Task requirements
Your answer must be the full listing below, repeated exactly, with no pictures in it.

§

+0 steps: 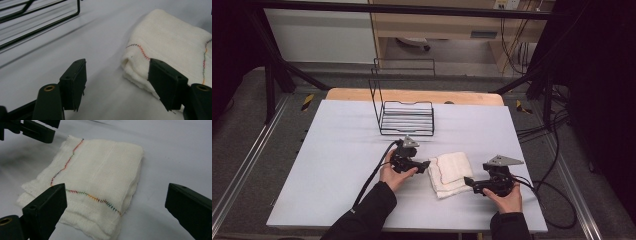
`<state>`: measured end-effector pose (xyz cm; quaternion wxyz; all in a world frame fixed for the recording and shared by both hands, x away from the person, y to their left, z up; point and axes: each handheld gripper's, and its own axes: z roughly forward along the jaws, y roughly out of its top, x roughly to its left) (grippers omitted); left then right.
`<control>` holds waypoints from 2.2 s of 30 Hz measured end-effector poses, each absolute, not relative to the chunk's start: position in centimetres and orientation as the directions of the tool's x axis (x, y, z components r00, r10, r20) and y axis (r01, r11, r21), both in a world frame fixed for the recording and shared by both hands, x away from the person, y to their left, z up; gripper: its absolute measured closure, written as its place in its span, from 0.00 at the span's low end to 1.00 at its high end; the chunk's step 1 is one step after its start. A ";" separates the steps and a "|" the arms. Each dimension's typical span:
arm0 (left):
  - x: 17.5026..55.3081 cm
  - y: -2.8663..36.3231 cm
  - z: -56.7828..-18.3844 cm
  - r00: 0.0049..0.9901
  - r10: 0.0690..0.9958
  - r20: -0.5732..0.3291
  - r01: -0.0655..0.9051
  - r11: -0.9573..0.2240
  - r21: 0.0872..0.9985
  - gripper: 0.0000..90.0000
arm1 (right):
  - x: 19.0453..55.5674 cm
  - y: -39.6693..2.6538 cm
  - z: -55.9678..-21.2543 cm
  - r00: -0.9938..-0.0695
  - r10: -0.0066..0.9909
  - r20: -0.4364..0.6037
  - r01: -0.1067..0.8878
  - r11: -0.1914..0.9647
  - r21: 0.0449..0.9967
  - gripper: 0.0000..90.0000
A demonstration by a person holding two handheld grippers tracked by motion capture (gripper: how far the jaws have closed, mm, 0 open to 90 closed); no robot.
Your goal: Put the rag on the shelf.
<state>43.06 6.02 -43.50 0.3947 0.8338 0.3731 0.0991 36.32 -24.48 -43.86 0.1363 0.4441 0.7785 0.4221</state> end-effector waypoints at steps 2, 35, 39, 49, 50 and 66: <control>43.3 5.5 -43.7 0.701 0.700 -0.136 0.549 -0.408 0.729 0.40 | 36.3 -24.5 -43.8 -0.567 0.807 0.164 0.579 0.248 0.777 0.05; 43.1 3.7 -45.2 0.693 0.688 -0.216 0.597 -0.380 0.706 0.83 | 42.2 -23.3 -43.8 -0.536 0.827 0.170 0.605 0.236 0.760 0.33; 43.0 3.7 -45.3 0.701 0.682 -0.208 0.587 -0.386 0.712 0.83 | 43.3 -22.8 -44.3 -0.535 0.827 0.170 0.615 0.244 0.749 0.41; 43.1 3.8 -45.3 0.706 0.677 -0.208 0.584 -0.390 0.712 0.84 | 44.3 -22.5 -45.0 -0.546 0.816 0.187 0.649 0.272 0.710 0.62; 43.1 3.8 -45.3 0.705 0.677 -0.211 0.587 -0.389 0.710 0.84 | 44.3 -22.5 -45.0 -0.545 0.815 0.196 0.658 0.271 0.703 0.64; 43.3 3.9 -45.2 0.703 0.673 -0.229 0.597 -0.385 0.704 0.90 | 44.1 -22.5 -45.0 -0.554 0.793 0.251 0.677 0.254 0.690 0.88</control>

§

Answer box
+0 steps: 
`<state>`: measured end-effector pose (xyz cm; quaternion wxyz; all in a world frame fixed for the recording and shared by both hands, x away from the person, y to their left, z up; point and axes: each handheld gripper's, and its own axes: z roughly forward along the jaws, y roughly out of its top, x roughly to its left) (grippers omitted); left then right.
`<control>` holds waypoints from 2.2 s of 30 Hz measured end-effector poses, each absolute, not relative to the chunk's start: position in centimetres and orientation as the directions of the tool's x axis (x, y, z components r00, r10, r20) and y axis (r01, r11, r21), both in a world frame fixed for the recording and shared by both hands, x away from the person, y to their left, z up; gripper: its absolute measured closure, written as its place in its span, from 0.00 at the span's low end to 1.00 at its high end; the chunk's step 1 is one step after its start. A ";" separates the steps and a "|" the arms. Each dimension's typical span:
arm0 (left):
  - x: 17.5026..55.3081 cm
  - y: -2.8663..36.3231 cm
  - z: -56.7828..-18.3844 cm
  - r00: 0.0049..0.9901
  - r10: 0.0690..0.9958
  - r20: -0.5732..0.3291
  - r01: -0.0655..0.9051
  - r11: -0.9573..0.2240
  - r21: 0.0872..0.9985
  - gripper: 0.0000..90.0000
arm1 (right):
  - x: 19.0453..55.5674 cm
  - y: -39.6693..2.6538 cm
  - z: -55.9678..-21.2543 cm
  - r00: -0.9938..-0.0695
  - r10: -0.0066..0.9909
  - r20: -0.4364..0.6037
  - r01: -0.1067..0.8878
  - r11: -0.1914..0.9647
  - r21: 0.0449..0.9967
  - gripper: 0.0000..90.0000
A demonstration by a person holding two handheld grippers tracked by motion capture (gripper: how far the jaws have closed, mm, 0 open to 90 closed); no robot.
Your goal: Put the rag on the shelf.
<state>43.06 6.02 -43.50 0.3947 0.8338 0.3731 0.0991 36.32 -24.48 -43.86 0.1363 0.4441 0.7785 0.4221</state> end-effector waypoints at steps 2, 35, 39, 49, 50 and 66: <control>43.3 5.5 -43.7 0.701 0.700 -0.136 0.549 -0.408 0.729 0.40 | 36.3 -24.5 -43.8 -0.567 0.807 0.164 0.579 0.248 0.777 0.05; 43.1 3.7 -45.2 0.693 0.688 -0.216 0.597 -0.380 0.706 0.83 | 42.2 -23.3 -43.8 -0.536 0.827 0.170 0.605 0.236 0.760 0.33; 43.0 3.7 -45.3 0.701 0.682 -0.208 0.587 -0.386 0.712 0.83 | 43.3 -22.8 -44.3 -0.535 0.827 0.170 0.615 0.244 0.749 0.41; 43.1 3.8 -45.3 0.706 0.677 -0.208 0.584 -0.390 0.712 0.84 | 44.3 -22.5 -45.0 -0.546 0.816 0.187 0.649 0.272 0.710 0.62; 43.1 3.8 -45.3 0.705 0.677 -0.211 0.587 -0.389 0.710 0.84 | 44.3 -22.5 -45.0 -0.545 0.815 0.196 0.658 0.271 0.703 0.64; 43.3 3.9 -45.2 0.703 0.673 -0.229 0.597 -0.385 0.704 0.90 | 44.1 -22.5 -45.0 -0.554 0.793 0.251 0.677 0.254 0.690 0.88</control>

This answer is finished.